John Anderson
- Born: John Anderson Hawick, Scotland

Rugby union career
- Position: Wing

Amateur team(s)
- Years: Team / Apps / (Points)
- Hawick
- Army
- Combined Services
- 1945-46: London Scottish

Provincial / State sides
- Years: Team / Apps / (Points)
- 1945: Scotland Probables

International career
- Years: Team / Apps / (Points)
- 1946: Scotland / 1 / (0)
- Rugby league career

Playing information
Club
| Years | Team | Pld | T | G | FG | P |
| 1946 | Huddersfield |  |  |  |  |  |

= John Anderson (rugby union) =

Scotland international rugby union player, also played rugby league

John Anderson was a Scotland international rugby union player. He later was signed by the Huddersfield to play rugby league.

==Rugby Union career==

===Amateur career===

A native of Hawick, Anderson played for the Army and the Combined Services side during the Second World War. He later moved on to play for London Scottish.

===Provincial career===

He played for Scotland Probables against Scotland Possibles in the trial match of 15 December 1945.

===International career===

He was capped only once for Scotland on 19 January 1946. This was a non-cap match at the time but the SRU gave it full cap status in 2024.

Anderson played for Scotland against the All Blacks touring side, which at the time were designated a New Zealand Army side. The match against Scotland proved the All Blacks only defeat of their tour with Anderson scoring two tries in a 11 - 6 win.

==Rugby League career==

===Professional career===

Not surprisingly, after scoring two tries against the All Blacks, the professional sides of England's Rugby League wanted to snap Anderson up in a move to the code of Rugby League. Leeds, Halifax, Oldham and Huddersfield all made moves to sign him.

Huddersfield won the race for his signature on 21 January 1946, only two days after his Scotland international match against the New Zealand Army. It was billed as 'the biggest capture in post-war history'.

With Anderson in tow, Huddersfield reached that year's Championship final against Wigan on 18 May 1946; Wigan won the match 13 - 4.

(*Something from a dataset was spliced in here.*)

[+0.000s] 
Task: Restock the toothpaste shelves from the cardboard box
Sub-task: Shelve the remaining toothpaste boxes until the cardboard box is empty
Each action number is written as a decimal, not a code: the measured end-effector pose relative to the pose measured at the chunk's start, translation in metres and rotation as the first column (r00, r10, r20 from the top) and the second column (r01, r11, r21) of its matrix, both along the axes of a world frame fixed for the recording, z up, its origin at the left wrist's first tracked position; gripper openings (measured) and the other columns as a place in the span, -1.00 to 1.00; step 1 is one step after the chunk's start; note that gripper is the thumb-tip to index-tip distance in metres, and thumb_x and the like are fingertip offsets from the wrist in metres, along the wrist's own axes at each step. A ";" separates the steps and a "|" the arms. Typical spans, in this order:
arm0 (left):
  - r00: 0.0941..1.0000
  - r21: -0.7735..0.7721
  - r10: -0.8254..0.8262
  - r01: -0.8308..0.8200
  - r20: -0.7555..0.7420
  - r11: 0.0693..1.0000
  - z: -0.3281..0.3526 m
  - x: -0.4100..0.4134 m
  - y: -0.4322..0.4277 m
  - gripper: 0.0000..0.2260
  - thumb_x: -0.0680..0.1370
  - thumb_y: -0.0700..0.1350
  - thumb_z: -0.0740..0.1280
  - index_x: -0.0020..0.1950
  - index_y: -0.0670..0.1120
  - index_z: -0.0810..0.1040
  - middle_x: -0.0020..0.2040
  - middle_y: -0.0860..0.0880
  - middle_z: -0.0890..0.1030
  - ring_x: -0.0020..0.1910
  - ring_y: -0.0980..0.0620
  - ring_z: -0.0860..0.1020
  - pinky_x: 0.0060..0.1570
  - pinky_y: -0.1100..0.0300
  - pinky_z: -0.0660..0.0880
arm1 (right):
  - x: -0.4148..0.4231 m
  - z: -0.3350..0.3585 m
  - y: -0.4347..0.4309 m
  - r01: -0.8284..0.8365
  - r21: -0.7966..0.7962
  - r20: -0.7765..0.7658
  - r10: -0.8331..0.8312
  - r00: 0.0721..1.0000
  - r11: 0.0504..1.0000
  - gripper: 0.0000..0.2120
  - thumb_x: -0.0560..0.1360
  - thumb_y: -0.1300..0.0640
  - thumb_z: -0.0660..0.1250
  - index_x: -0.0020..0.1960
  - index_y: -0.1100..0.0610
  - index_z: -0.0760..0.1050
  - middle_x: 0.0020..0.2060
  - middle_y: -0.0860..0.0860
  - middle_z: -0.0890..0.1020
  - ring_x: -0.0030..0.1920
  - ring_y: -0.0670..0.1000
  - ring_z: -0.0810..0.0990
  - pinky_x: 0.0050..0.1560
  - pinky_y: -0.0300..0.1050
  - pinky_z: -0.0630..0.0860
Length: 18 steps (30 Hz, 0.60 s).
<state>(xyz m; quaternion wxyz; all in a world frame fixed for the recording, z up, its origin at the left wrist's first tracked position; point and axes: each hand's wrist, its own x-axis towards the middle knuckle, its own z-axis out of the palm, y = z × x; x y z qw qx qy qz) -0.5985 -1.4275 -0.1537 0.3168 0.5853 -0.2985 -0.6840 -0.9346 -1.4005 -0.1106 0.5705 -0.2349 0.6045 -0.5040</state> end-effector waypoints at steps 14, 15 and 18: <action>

Huddersfield did, however, win the 1949 Championship title with Anderson assisting in Huddersfield's last try of the final by Deverey. Huddersfield won the match and the title 13 - 12.

==Athletics career==

Anderson was a keen sprinter and ran in the Powderhall Sprint.

==Military career==

On the start of World War 2, Anderson joined the Army. He was a Prisoner of War in German hands for 3 years. The POW camp was in Czechoslovakia.